Ding! Dong! Bing! Bong!

     “Hey,” my hyung picked up the fallen paper cup and handed it back to me. “You seem pretty cool, I would love to hear your voice again someday…”

     And with that he left me there, dumbfounded as I was, I shook my head and grabbed my crutches back. 


After school ends, I always make it a habit to go and visit my former teammates to play basketball, but for now- I didn’t visit them.

It was odd, I surely still love basketball, but why don’t I want to follow my routine-?

“Hey, shooter boy.” I heard a familiar deep voice called out to me when I was half-way across the gate.

“Huh…”

He gestured to me to come over where he was standing. “C’mere!” And I followed.

“What is it now…” I annoyingly said. 

“C’mon now, don’t be feisty towards your big brother-!”

I scoffed at his face. “You’re literally one year older than me.”

“Hahaha!
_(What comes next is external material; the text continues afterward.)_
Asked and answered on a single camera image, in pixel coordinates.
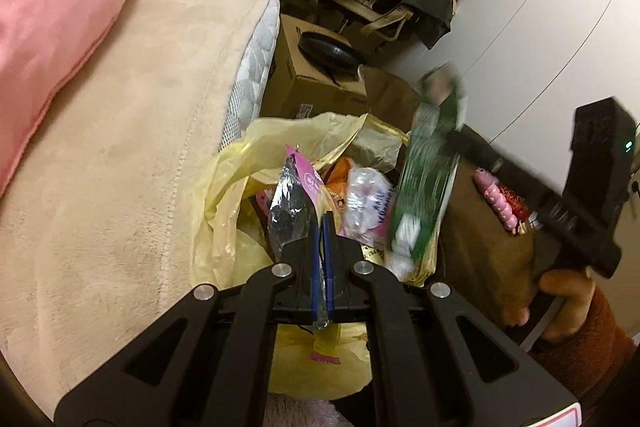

Don’t be like that!” He stopped laughing as he looked deeply through me. “Listen here… I actually sorta loved the way you sang back there a while ago. I kinda wanna hear it again if you don’t mind…”

“What?”

“N-nothing it’s just. Wanna hang out with us right now? Surely you’ve got nothing to do, right?”

I tilt my head at him. “Us?”

“Yeah,” we walked together towards the street outside the gate. “Me and a bunch other guys I met.”

I mean… I usually visit the court after every school, but now I had the sudden urge to do something new, so I agreed to let him take me there. 

Kang Yeosang was beyond ecstatic. I really didn’t know why he was that interested in me, but it didn’t harm to hang out with a guy like him every once in a while, right?

“Here,” He opened the car door before me as I entered. Hmm, handsome and a gentleman. He can’t even try that hard to get any girl he wants. 

“Wooh!”

“Les’ go!”

“Hell yeah!”

I hear shouts coming from the back of his car- and I see familiar faces. Jung Wooyoung, a black-haired child with a cut on his eyebrow, and Song Mingi. 

Kang Yeosang really has a way with people, we even have a delinquent with us, but by the sound of that I didn’t even flinch one bit. 

I enjoyed my time there as the car travelled to another school, and there Yeosang picked another boy up. He had blonde hair as well as him, and he was freakishly tall, he even looked like an idol. I didn’t know where Yeosang was taking me, but enjoyed the ride with a warming atmosphere. I didn’t engage in their conversations, but I listened intently. They all seemed like nice children. 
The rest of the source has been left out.